Viel schlimmer war jedoch, dass seine Schwester sich mit diesem Ketzer Simon von Werden eingelassen hatte. Damit hatte sie ihr eigenes Seelenheil verwirkt und Enderlins Leben ruiniert. Die Möglichkeit, einmal Prior zu werden, war nun so weit entfernt wie die Geburtsstätte des Heilands. Enderlin ballte die Hände zu Fäusten. Wenigstens einen Trost gab es: Jonata würde für ihre schweren Sünden lange im Fegefeuer büßen.

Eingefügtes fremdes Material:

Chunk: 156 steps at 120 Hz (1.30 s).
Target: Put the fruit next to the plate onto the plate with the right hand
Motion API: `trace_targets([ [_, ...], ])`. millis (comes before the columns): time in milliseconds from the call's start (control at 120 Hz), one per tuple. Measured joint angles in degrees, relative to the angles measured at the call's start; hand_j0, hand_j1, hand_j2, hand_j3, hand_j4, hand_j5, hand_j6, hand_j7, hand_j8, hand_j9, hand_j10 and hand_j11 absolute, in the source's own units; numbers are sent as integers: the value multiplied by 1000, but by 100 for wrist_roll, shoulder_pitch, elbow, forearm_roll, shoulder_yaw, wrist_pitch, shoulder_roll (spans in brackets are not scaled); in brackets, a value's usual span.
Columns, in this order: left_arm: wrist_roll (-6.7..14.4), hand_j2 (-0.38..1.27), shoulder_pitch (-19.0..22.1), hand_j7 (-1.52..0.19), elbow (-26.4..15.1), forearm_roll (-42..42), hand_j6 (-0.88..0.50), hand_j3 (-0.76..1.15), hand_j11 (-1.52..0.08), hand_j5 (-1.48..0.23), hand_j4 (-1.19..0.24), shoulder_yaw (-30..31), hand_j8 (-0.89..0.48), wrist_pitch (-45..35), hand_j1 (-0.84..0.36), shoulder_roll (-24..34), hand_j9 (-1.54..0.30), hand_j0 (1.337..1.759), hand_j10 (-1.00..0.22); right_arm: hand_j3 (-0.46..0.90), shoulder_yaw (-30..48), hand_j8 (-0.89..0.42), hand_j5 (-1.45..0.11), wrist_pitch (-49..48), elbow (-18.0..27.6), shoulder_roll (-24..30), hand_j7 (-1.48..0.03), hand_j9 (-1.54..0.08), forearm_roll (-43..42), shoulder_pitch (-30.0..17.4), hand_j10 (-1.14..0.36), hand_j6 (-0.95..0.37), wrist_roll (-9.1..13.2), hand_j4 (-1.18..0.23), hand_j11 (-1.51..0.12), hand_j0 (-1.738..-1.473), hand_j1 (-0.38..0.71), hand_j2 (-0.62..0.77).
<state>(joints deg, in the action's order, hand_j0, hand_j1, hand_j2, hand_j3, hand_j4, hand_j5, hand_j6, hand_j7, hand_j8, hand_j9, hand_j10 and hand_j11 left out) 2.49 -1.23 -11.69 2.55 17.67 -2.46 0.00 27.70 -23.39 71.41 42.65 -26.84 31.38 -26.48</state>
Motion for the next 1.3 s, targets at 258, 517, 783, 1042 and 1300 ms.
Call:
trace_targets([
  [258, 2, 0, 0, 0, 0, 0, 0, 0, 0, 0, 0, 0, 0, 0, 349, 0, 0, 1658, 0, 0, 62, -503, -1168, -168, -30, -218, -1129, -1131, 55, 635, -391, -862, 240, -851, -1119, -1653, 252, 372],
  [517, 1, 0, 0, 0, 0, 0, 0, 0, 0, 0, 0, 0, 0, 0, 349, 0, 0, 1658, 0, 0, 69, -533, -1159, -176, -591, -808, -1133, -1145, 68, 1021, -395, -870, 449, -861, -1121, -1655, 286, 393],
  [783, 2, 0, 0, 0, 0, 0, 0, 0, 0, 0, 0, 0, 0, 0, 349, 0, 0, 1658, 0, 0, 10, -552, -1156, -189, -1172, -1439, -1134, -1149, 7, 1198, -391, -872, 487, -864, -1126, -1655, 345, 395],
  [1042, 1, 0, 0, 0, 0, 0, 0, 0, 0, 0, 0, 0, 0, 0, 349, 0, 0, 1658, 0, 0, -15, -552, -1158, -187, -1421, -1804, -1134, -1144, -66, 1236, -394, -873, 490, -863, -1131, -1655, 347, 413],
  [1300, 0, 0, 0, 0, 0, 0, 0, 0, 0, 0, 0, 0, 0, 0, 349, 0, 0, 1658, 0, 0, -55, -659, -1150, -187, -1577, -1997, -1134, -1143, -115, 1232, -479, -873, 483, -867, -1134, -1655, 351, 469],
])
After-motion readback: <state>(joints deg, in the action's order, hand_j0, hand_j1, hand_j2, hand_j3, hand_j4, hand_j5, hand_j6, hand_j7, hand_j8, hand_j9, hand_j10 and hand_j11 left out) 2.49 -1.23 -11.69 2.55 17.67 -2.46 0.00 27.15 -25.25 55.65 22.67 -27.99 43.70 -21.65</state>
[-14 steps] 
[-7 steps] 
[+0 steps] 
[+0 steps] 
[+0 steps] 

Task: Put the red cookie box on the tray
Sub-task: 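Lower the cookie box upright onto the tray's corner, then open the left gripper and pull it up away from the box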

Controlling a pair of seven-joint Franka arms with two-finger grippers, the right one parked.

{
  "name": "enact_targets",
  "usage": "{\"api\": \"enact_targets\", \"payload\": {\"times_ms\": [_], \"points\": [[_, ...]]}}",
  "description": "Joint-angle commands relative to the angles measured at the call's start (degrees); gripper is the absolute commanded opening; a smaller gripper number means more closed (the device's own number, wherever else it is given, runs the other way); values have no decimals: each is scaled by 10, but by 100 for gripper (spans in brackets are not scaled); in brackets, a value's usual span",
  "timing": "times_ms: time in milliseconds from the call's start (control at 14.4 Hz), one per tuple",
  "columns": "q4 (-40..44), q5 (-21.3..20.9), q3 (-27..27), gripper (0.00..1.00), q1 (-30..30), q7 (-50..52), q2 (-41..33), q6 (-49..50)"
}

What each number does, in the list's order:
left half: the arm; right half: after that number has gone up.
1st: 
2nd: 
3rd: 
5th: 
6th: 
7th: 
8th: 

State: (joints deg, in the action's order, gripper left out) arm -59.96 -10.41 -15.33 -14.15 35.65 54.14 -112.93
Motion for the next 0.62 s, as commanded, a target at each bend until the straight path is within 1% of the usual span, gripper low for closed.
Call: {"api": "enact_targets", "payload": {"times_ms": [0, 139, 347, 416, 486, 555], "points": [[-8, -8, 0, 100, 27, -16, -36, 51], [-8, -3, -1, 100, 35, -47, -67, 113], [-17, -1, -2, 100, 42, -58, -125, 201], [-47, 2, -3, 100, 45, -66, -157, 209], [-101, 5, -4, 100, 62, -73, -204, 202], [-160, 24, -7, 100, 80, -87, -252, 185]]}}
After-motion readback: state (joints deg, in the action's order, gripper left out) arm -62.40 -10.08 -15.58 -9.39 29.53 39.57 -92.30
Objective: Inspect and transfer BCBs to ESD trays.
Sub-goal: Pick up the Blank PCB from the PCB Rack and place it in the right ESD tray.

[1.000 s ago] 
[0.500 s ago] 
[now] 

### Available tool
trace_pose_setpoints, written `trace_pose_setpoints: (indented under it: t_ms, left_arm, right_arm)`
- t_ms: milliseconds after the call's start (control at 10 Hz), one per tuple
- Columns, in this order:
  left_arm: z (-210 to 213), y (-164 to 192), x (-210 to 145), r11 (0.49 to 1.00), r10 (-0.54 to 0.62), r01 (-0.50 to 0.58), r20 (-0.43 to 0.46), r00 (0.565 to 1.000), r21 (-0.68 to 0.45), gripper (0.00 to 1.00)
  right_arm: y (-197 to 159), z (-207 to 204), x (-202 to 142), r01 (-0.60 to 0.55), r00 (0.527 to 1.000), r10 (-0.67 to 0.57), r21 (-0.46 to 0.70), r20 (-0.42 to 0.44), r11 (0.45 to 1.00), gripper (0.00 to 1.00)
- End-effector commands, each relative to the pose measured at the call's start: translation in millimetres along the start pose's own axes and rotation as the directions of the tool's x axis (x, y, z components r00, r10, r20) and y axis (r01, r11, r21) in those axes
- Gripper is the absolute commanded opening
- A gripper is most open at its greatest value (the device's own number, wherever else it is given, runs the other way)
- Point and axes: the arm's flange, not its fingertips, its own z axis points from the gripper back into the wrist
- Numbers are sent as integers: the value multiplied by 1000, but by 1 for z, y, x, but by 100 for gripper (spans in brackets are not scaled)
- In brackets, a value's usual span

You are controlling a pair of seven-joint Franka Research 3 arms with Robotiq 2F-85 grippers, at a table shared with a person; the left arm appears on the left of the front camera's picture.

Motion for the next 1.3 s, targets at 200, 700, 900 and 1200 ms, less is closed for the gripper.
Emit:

Seine Ordensbrüder schlossen die Pforte der Kirche. Enderlin trat vor den Altar und begann die Totenmesse. Bruder Ottin spielte das erste Lied auf der Orgel. Enderlin betrachtete den Sarg. In den vergangenen Tagen hatte er seinen Vater in die Gebete eingeschlossen. Und im nächsten Monat würden die Stundengebete seinem Vater gewidmet sein. Wahrhaft ein Segen, wenn das ganze Kloster für das Seelenheil eines Menschen betete. So würde sein Vater zu seiner Läuterung sicherlich nur kurz im Fegefeuer ausharren müssen.